Va da sé che anche questo calo può trovare una parte di spiegazioni nella progressiva “protestantizzazione” della Chiesa, come si fa notare: Lutero manifestò un particolare zelo nell’eliminare la vita religiosa. E oggi, che anche la Chiesa cattolica manifesta sintomi di protestantizzazione, si assiste così allo stesso scenario”. Tutto questo perché sono entrati in crisi i tre vertici: verginità, sponsalità e maternità, tutte espressioni del principio femminile.
Ma non tutto è perduto. In questa crisi delle vocazioni religiose femminili ci sono delle oasi di speranza. Luoghi in cui si va in controtendenza, che registrano una crescita numerica e un’età media delle religiose relativamente bassa. Dove il Bene non smette di fiorire e lo Spirito Santo continua a illuminare i cuori e le menti di tante persone. Il Timone ne ha contattati alcuni, senza alcuna pretesa di esaustività e senza voler istituire paragoni tra le diverse realtà. Si tratta delle Serve del Signore e della Vergine di Matarà, della Famiglia Religiosa del Verbo Incarnato, delle Missionarie della Divina Rivelazione, delle Monache Trappiste di Vitorchiano e delle Monache Benedettine di Rosano. Realtà floride dal punto di vista vocazionale e accomunate tutte da alcuni denominatori: vivere il Vangelo nella sua radicalità, la centralità del sacrificio di Cristo e della vita di preghiera, l’amore per la Chiesa e per il depositum fidei «contenuto nella sacra Tradizione e nella Sacra Scrittura». È dunque da qui che occorre ripartire. Ecco perché non può essere un addio, ma un arrivederci.

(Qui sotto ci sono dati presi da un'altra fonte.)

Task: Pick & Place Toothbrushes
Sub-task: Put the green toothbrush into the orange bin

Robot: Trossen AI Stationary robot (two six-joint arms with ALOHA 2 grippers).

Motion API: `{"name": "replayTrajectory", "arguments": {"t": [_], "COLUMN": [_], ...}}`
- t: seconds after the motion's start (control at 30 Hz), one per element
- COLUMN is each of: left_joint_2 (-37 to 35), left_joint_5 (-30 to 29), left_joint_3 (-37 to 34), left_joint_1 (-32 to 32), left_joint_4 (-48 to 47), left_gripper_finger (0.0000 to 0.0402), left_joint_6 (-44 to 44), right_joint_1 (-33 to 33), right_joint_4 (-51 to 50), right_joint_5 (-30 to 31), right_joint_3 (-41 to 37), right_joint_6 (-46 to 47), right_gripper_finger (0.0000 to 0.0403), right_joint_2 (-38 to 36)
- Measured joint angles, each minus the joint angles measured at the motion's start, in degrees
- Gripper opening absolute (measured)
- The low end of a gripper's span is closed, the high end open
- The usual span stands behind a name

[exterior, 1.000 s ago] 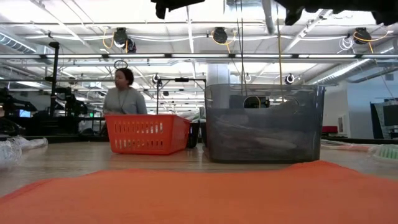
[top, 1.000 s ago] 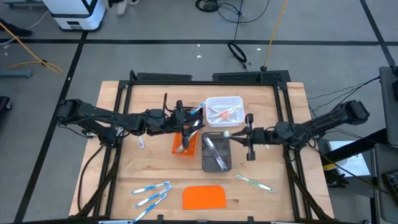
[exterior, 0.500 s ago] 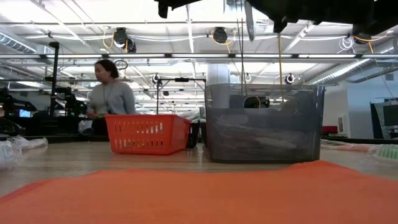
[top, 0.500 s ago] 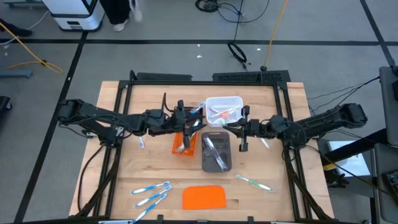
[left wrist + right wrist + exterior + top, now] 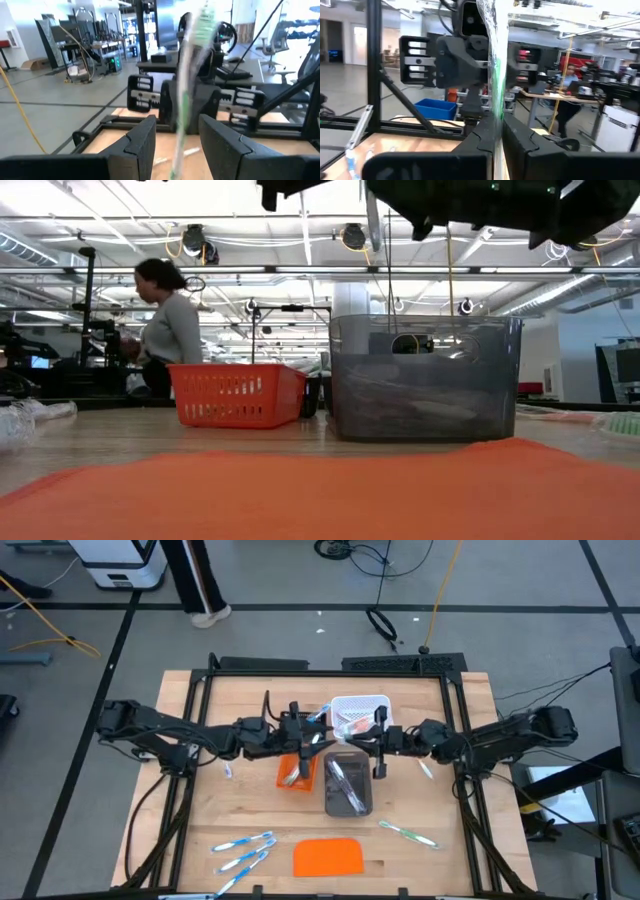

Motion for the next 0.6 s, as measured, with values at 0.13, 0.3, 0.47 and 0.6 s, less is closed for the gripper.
{"name": "replayTrajectory", "arguments": {"t": [0.13, 0.3, 0.47, 0.6], "left_joint_2": [1.63, 1.89, 1.88, 1.88], "left_joint_5": [0.0, 0.0, 3.01, 3.28], "left_joint_3": [0.0, 0.0, 0.0, 0.0], "left_joint_1": [-0.02, -0.02, 0.05, 0.04], "left_joint_4": [1.24, 2.02, 4.0, 4.35], "left_gripper_finger": [0.0152, 0.0152, 0.0152, 0.0152], "left_joint_6": [0.23, 0.23, 0.4, 0.69], "right_joint_1": [-0.16, -0.33, -0.37, -0.37], "right_joint_4": [-0.2, -0.31, 0.2, 0.65], "right_joint_5": [-0.05, -0.01, 0.04, 0.04], "right_joint_3": [1.58, 1.78, 1.81, 1.81], "right_joint_6": [-0.09, 0.43, 0.35, 0.31], "right_gripper_finger": [0.0007, 0.0007, 0.0007, 0.0007], "right_joint_2": [1.65, 2.95, 3.89, 3.91]}}
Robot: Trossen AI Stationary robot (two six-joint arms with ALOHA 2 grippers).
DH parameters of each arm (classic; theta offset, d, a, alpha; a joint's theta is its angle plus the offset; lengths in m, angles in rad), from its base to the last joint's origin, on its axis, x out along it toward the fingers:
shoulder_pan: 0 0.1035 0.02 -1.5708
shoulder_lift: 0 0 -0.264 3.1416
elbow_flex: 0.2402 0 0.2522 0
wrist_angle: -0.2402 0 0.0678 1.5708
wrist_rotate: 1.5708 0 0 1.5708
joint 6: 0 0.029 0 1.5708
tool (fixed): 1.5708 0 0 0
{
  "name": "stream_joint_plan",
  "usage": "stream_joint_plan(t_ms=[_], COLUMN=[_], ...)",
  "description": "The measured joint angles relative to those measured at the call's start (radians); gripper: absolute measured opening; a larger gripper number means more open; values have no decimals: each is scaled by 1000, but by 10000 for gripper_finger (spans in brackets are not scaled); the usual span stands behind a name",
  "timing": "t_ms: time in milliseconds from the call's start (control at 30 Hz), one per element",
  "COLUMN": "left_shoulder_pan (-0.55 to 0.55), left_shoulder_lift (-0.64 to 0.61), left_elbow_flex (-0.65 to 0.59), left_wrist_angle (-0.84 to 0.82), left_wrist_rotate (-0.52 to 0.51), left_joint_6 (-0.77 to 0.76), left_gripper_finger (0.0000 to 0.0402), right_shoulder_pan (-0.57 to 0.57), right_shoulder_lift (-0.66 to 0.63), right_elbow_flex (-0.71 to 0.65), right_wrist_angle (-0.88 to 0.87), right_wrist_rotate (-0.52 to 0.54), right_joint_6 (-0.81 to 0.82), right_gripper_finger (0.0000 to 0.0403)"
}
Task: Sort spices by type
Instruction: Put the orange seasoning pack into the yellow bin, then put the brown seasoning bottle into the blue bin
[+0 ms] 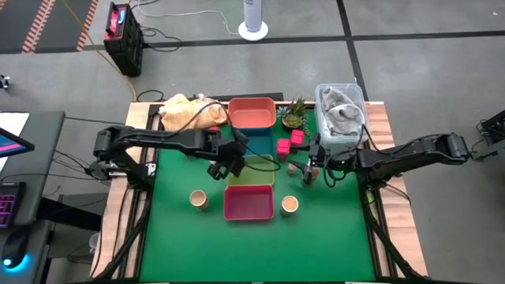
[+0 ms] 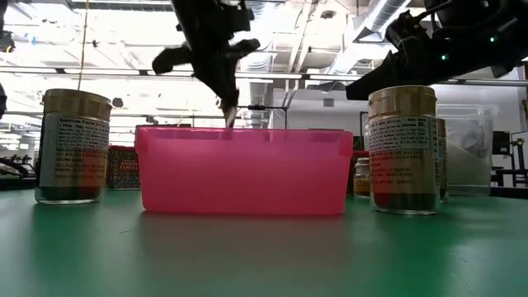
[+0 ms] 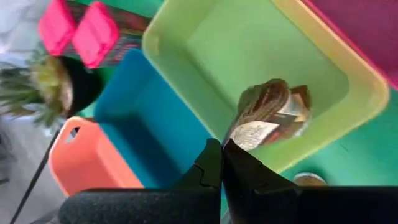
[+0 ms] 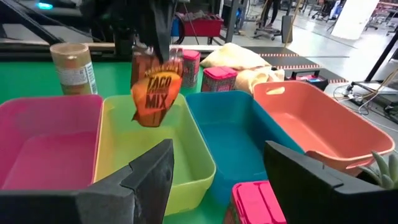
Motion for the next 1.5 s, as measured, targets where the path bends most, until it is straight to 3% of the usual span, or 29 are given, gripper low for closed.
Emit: stream_joint_plan(t_ms=[567,1000,1167,1500], left_shoulder_pan=[-28,-36,-36,13], left_shoulder_lift=[56,54,48,48], left_elbow_flex=[0,0,60,115], left_wrist_angle=[-23,-92,-193,-469], left_wrist_rotate=[0,27,27,74], left_joint_6=[-31,-194,-284,-503], left_gripper_finger=[13,130,153,155], right_shoulder_pan=[1,1,1,1], right_shoulder_lift=[2,1,1,1], right_elbow_flex=[0,0,0,0], right_wrist_angle=[3,2,2,-3], right_wrist_rotate=[0,0,0,0], right_joint_6=[-1,0,6,12], right_gripper_finger=[276,276,276,276])
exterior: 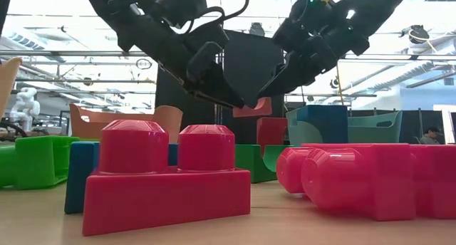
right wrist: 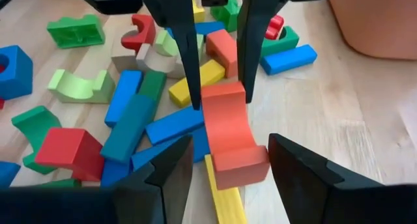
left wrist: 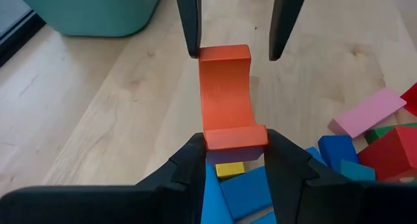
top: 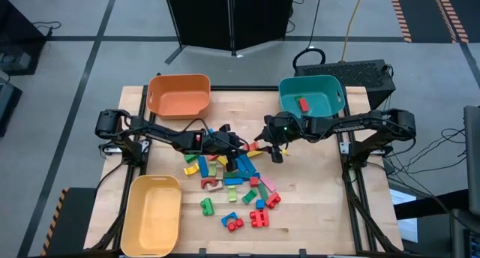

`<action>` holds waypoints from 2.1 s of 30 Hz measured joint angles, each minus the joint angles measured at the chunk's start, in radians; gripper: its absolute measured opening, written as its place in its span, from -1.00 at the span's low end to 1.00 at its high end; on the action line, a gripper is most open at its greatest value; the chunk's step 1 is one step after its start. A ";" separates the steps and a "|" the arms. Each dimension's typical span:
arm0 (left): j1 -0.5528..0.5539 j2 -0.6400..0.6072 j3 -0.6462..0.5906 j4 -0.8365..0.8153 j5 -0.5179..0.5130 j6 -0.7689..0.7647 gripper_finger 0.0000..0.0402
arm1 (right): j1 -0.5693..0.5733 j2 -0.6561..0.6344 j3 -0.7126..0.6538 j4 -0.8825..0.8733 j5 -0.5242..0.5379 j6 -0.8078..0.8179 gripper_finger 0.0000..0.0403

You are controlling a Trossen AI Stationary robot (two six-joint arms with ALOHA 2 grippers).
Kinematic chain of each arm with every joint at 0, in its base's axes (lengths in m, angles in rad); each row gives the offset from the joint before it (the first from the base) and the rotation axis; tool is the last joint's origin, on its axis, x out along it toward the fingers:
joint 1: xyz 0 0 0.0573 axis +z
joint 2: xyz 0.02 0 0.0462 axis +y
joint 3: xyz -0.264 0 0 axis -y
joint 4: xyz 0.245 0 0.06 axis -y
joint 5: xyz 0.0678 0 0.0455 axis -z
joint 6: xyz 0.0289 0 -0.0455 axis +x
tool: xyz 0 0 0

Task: Sort blocks by size
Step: Put the orange arch block into the blue bin

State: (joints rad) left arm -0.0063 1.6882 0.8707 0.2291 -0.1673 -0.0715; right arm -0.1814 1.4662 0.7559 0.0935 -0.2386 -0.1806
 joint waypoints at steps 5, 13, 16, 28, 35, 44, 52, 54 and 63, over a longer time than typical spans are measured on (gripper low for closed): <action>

Nei giorni scorsi ho potuto visitare il monastero benedettino di Orta San Giulio e ho visto che la Grazia del Signore agisce sempre, nonostante i tempi non propizi: 75 monache di clausura (più o meno), quasi tutte giovani; una decina o più di novizie.
Una realtà meravigliosamente benedetta, forse unica, che testimonia la preghiera e l’amore di Gesù.